Copy each entry below exactly as it appears.

### Data under study ###

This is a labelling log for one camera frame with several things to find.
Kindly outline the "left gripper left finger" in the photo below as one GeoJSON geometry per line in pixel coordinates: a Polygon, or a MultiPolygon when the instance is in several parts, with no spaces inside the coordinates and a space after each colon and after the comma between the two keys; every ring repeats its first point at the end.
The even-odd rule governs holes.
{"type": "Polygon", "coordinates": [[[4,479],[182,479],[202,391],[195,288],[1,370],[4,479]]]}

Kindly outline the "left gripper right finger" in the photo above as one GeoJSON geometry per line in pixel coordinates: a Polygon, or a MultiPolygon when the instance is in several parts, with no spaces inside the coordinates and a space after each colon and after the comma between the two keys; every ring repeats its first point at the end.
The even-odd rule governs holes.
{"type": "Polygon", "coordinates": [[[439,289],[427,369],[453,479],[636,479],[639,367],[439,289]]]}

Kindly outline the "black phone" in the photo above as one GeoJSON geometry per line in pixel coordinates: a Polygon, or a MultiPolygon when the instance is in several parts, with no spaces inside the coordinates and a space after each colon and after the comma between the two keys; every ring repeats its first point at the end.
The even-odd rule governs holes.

###

Exercise response:
This is a labelling log for one camera frame with several things to find.
Kindly outline the "left gripper left finger" in the photo below as one GeoJSON geometry per line in pixel coordinates: a Polygon, or a MultiPolygon when the instance is in several parts, with no spaces inside the coordinates and a space after each colon and after the comma between the two keys; every ring repeats its first point at the end.
The even-odd rule governs holes.
{"type": "Polygon", "coordinates": [[[4,479],[182,479],[202,391],[195,288],[1,370],[4,479]]]}

Kindly outline the "left gripper right finger" in the photo above as one GeoJSON geometry per line in pixel coordinates: a Polygon, or a MultiPolygon when the instance is in several parts, with no spaces inside the coordinates and a space after each colon and after the comma between the two keys; every ring repeats its first point at the end.
The even-odd rule governs holes.
{"type": "Polygon", "coordinates": [[[439,289],[427,369],[453,479],[636,479],[639,367],[439,289]]]}

Kindly outline the "black phone" in the photo above as one GeoJSON geometry per line in pixel coordinates: a Polygon, or a MultiPolygon when the instance is in several parts, with no spaces inside the coordinates and a space after each colon and after the comma between the two keys; every ring repeats its first point at the end.
The even-odd rule governs holes.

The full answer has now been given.